Buy Now, Pay Later Providers Should Do Their Part To Promote Responsible Spending
By Arad Levertov
CEO and co-founder of Sunbit, a technology company making the buying and selling experience stress-free for everyone, everywhere.
It’s a tough time for many buy now, pay later (BNPL) providers.
As the number of providers has grown, so have concerns about the risks associated with such payment options, including that too many people will use them for “wants”—like luxury vacations—rather than “needs,” ultimately racking up unnecessary debt.
That’s not good for anyone, including BNPL providers themselves. The collective mission should be to help consumers manage their finances and stress, not to hurt them or take advantage in any way.
In this challenging industry context, we decided to run a survey to understand how consumers are using and feeling about BNPL in the current economic climate, to best serve their needs. We partnered with The Harris Poll to survey over 2,000 U.S. adults online in early April. About 73% were at least somewhat familiar with BNPL, suggesting strong awareness.
As far as results, the good news is that across consumer groups, people feel positively toward BNPL and want to have these payment options available for a wide range of purchases. Beyond survey results, however, it’s important for consumers and BNPL players alike to encourage responsible use of flexible financing and ensure the industry evolves with people’s needs, for everyone’s benefit.
Consumers Want BNPL
What was heard loud and clear: people want BNPL for things that really aren’t optional—like getting their car fixed, dental treatments and eye care.
In the survey, 69% of U.S. consumer respondents said they were interested in BNPL to pay for necessary services. Perhaps not surprisingly, those who are feeling stressed by the current economic situation—intensified by rising inflation and falling stock prices (and thus declining retirement and other savings)—are more likely than the more fortunate, less-stressed consumers to want BNPL options for large purchases, at a rate of 74% versus 53%, respectively.

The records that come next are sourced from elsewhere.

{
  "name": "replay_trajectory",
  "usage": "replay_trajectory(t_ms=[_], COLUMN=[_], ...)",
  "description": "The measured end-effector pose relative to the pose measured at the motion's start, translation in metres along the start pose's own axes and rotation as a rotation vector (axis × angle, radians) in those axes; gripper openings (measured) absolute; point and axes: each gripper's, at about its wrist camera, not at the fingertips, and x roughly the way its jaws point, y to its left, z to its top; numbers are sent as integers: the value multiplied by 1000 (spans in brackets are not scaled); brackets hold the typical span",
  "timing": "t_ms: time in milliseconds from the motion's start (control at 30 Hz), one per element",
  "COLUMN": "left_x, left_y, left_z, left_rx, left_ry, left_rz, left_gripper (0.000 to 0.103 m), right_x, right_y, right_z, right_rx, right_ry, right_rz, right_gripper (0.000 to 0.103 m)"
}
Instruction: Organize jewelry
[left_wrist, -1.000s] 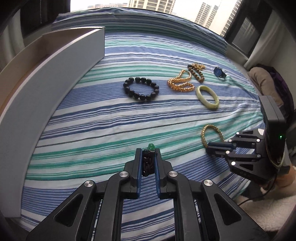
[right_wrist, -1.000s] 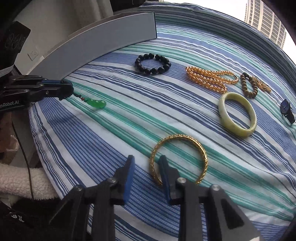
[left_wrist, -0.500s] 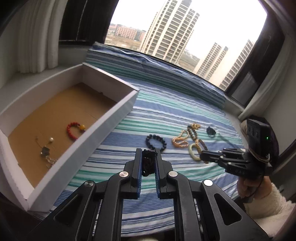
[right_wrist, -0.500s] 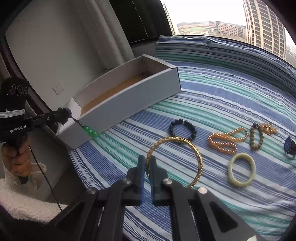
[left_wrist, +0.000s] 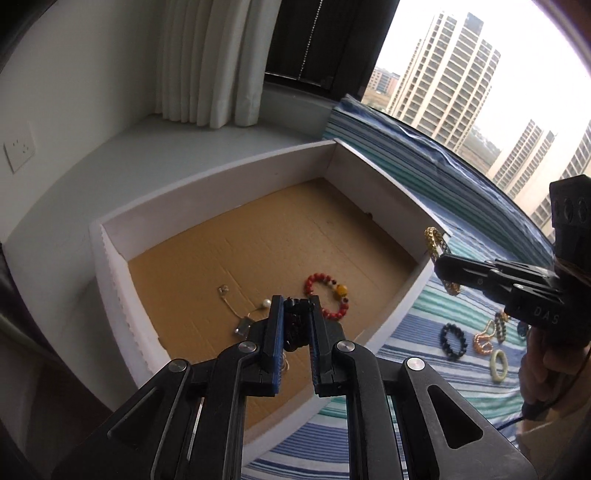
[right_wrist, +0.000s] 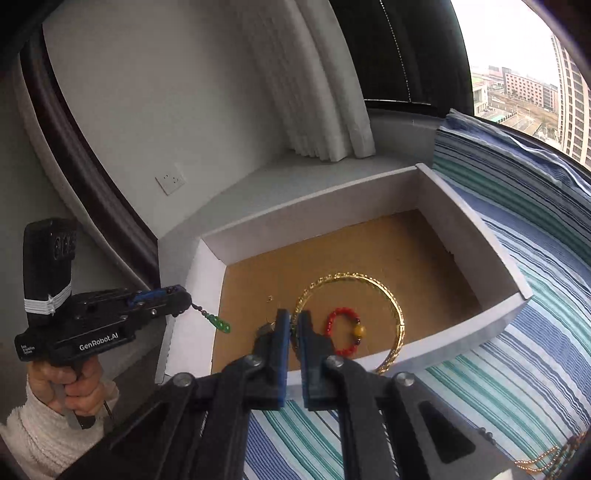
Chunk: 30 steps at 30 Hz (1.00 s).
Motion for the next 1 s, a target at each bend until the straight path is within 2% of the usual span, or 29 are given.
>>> replay_trajectory(t_ms=[200, 267, 300, 333, 367, 400, 433, 500, 600, 633, 667, 700, 1000], left_x=[25, 32, 35, 37, 39, 38, 36, 32, 25, 22, 20, 19, 23], left_y=[30, 36, 38, 41, 44, 46, 45, 40, 24, 15, 6, -5, -117], left_z=[-11, -16, -18, -20, -22, -25, -28, -33, -45, -50, -56, -61, -112], left_rx=[-57, -61, -66, -75, -87, -98, -102, -89, -71, -58, -41, -21, 164], left_ry=[44, 53, 55, 62, 67, 59, 47, 26, -4, -16, -24, -28, 0], left_rz=[98, 152, 185, 205, 220, 230, 236, 220, 161, 142, 125, 110, -27], left_gripper=[10, 12, 17, 36, 49, 71, 78, 78, 86, 89, 90, 90, 92], right_x=[83, 103, 108, 109, 105, 99, 91, 70, 37, 26, 16, 6, -89], right_y=[17, 20, 21, 22, 22, 22, 22, 25, 27, 23, 19, 15, -44], right_z=[0, -4, -4, -6, -8, -10, -13, -24, -45, -54, -64, -74, -181], right_rx=[32, 48, 52, 56, 60, 63, 54, 8, -71, -81, -85, -85, 7], right_ry=[132, 166, 171, 165, 149, 134, 123, 96, 61, 55, 50, 44, -13], right_rz=[49, 72, 68, 56, 47, 44, 32, -24, -119, -152, -182, -209, -477], right_gripper=[7, 9, 22, 32, 45, 45, 45, 45, 46, 48, 54, 59, 59])
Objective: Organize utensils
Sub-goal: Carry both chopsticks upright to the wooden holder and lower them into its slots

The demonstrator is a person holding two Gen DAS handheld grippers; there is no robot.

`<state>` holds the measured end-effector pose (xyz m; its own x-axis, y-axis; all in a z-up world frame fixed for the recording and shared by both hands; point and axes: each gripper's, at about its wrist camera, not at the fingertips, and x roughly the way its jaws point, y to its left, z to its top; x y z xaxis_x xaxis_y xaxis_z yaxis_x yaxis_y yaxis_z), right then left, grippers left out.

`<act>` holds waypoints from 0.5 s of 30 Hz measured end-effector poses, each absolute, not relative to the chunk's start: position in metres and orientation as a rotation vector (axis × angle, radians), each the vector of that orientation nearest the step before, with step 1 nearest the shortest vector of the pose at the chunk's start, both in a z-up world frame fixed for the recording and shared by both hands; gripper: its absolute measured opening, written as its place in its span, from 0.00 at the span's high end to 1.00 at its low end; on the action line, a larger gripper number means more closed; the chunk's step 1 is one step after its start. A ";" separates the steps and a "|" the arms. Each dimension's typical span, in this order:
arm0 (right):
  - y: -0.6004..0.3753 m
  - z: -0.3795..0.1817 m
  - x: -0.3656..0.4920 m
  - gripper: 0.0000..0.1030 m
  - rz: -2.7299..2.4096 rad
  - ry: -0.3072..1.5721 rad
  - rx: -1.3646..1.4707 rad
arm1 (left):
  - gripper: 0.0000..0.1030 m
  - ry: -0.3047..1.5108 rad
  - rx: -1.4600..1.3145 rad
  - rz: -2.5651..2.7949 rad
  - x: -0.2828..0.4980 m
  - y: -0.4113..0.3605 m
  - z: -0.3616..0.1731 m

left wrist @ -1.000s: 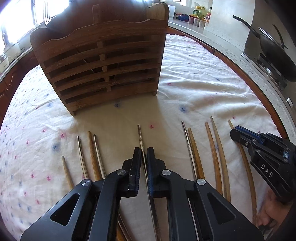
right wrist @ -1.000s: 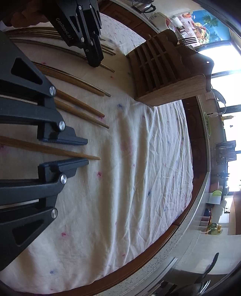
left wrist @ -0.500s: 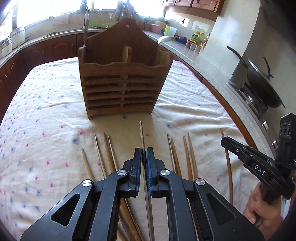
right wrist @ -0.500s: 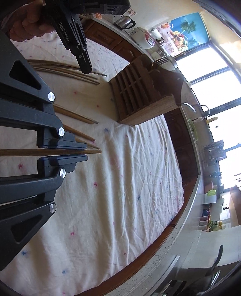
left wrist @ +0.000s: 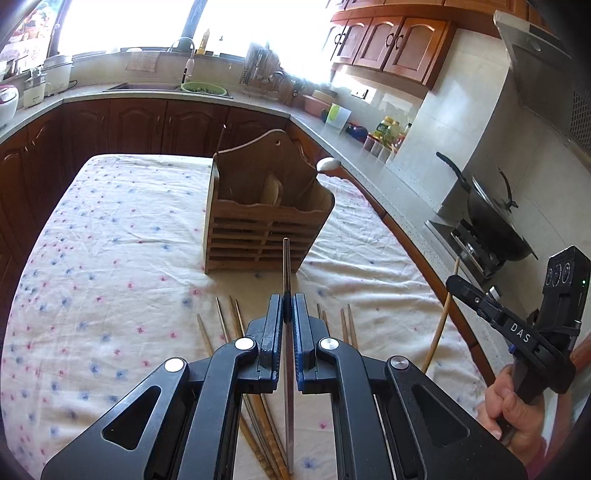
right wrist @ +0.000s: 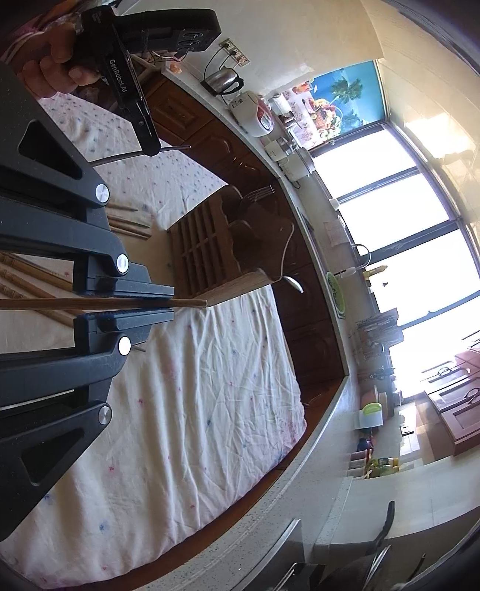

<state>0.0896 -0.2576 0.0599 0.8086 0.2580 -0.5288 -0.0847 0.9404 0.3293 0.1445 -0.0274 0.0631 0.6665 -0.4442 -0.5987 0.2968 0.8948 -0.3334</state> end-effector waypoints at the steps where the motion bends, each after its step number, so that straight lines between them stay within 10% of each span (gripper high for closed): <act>1: -0.257 0.065 0.087 0.95 0.190 0.589 0.300 | 0.96 0.716 -0.220 -0.420 0.144 -0.025 0.067; 15: -0.251 0.107 0.088 0.95 0.217 0.457 0.293 | 0.96 0.616 -0.251 -0.386 0.144 0.000 0.093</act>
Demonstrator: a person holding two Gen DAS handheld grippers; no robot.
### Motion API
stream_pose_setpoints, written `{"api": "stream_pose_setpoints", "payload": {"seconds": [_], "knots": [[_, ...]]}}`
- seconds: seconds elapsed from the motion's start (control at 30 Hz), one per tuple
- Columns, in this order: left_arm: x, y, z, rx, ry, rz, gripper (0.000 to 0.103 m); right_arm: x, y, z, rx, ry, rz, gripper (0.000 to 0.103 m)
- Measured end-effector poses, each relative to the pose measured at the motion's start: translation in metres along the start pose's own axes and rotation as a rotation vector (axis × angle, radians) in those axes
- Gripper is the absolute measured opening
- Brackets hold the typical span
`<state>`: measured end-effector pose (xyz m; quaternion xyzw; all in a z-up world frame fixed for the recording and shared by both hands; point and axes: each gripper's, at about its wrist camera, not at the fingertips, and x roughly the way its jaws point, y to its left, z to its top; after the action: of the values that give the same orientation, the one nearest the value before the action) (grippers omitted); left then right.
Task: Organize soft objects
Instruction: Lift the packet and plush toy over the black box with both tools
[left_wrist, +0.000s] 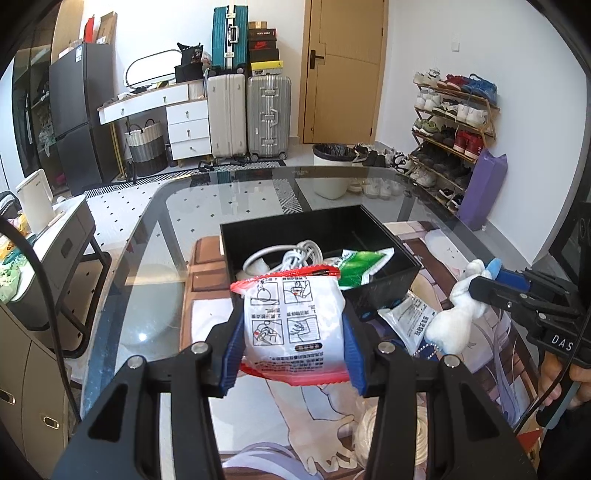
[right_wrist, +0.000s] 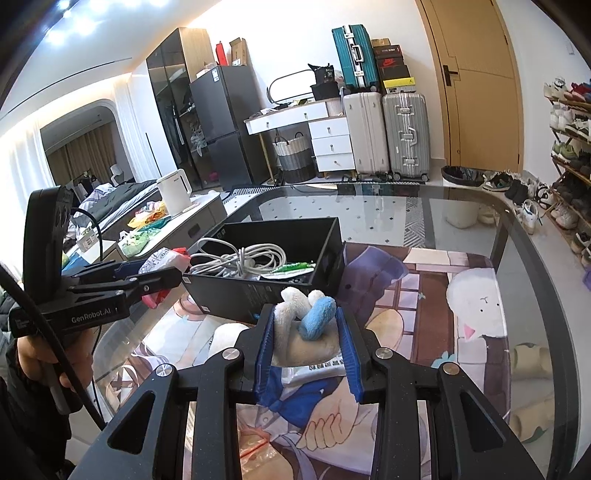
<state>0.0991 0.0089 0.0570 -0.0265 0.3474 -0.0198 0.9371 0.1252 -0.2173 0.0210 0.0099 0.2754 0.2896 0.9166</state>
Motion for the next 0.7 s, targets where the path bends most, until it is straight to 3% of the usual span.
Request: {"api": "stream_pose_setpoints", "payload": {"seconds": [0.7], "knots": [[0.006,0.011,0.029,-0.004,-0.045,0.021,0.046,0.002,0.006,0.041,-0.025,-0.048,-0.024,0.033]]}}
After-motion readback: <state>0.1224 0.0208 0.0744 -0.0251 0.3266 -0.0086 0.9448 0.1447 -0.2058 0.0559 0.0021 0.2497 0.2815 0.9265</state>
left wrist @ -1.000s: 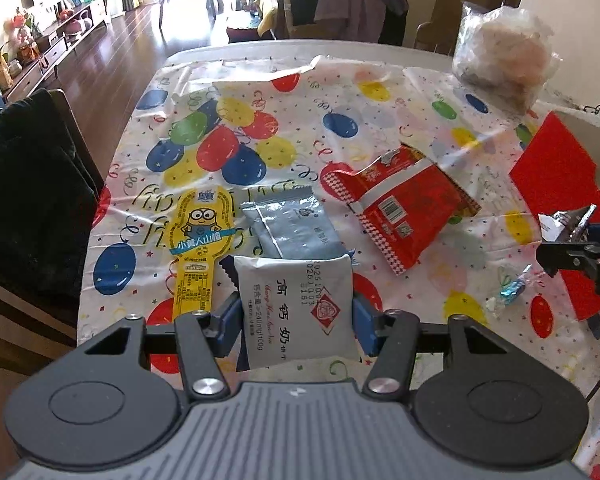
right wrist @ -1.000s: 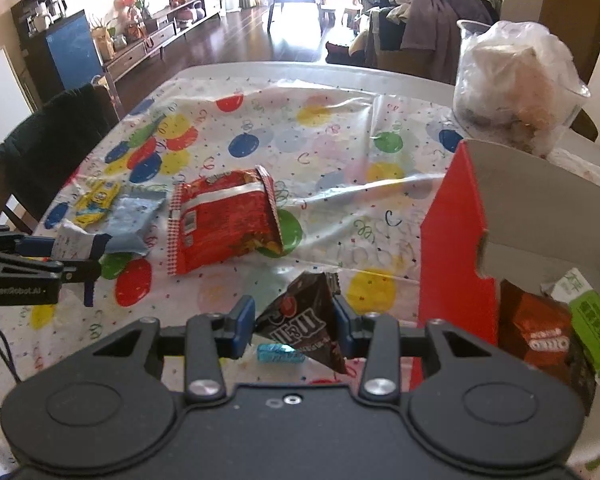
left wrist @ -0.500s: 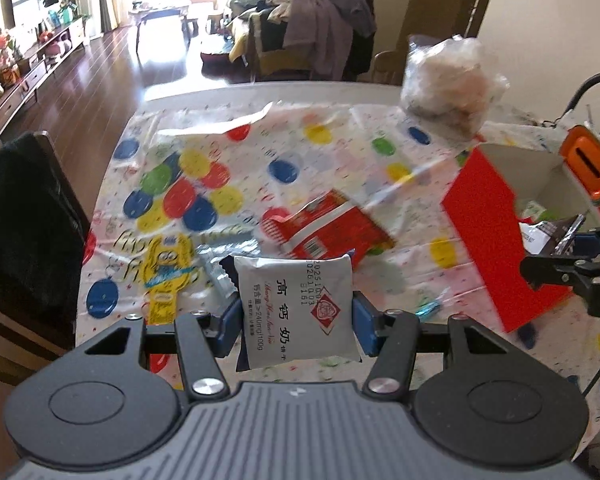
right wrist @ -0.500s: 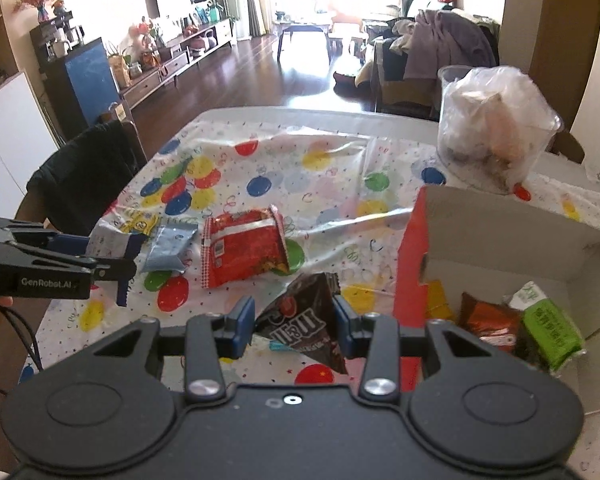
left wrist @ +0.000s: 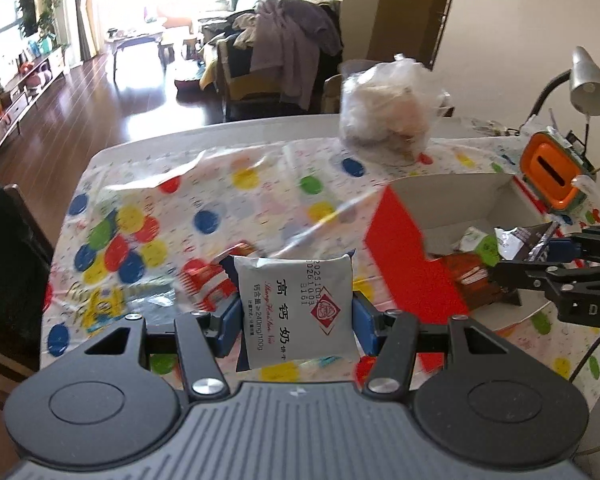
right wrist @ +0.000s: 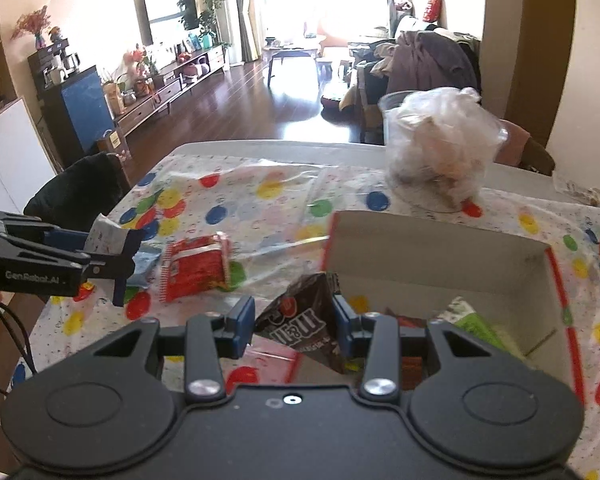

This makes a lot of sense in the broader financial context of the U.S. As was widely reported in recent years, many U.S. consumers can’t cover an unexpected $400 expense, so most would be expected to want access to flexible financing tools. Indeed, the survey showed that 79% of respondents have cut back on discretionary spending—“wants”—to save for things they truly need, whether gas or groceries. Even worse, two-thirds of consumers have delayed necessary services including home repair (27%) and dental work (27%).
But it’s not just those in more need who see the benefits of BNPL. In fact, the survey found that respondents with annual household incomes over $100,000 are more likely to say they are “very likely” to finance a necessary service in the next six months (18%) than households with incomes less than $75,000 (11%), possibly because higher-income households may be more willing to take on larger purchases in the near future.
People Feel Positively About BNPL
It’s evident that people want to have BNPL options. But how do they feel about its usage, especially given some of the concerns expressed in the court of public opinion?
The survey suggested that, overall, those who had used BNPL felt very positively about it, whether they took advantage of the financing option for discretionary or non-discretionary purchases. For example, those who used the payment option for necessities reported positive sentiment about it including relief (63%), happiness (47%), and excitement (39%); only 10% reported feelings of regret or stress.
Of those who had used BNPL before, the majority (76%) have used this payment option more than once, with an average of five transactions completed. That suggests some measure of trust related to BNPL.
A Shared Responsibility
On one hand, the results of our survey indicate that BNPL appeals to a wide range of consumers as a more flexible payment option that can help them reduce debt and stress related to diverse types of purchases.
On the other hand, the industry has to take seriously some of the downsides of BNPL expressed in the media, as part of an ongoing, concerted effort to place customer needs at the center. Ideally, this starts with helping people take a thoughtful approach to credit use specifically and spending in general. BNPL providers shouldn’t contribute to a dangerous trend that gets some consumers in over their heads financially and should never try to mislead consumers into misconstruing wants as needs.
But when spending is unavoidable—as with dental work, car repair or appliance replacement—BNPL can be an important option. Keeping the BNPL offering customer-focused—offering flexibility, transparency, lower interest rates than typical credit cards, high approval rates and no gotchas like hidden fees—is critical to ensuring that everyone in the ecosystem—providers, customers and merchants—benefits. And that is the key to a lasting solution in an ever-more challenging market landscape.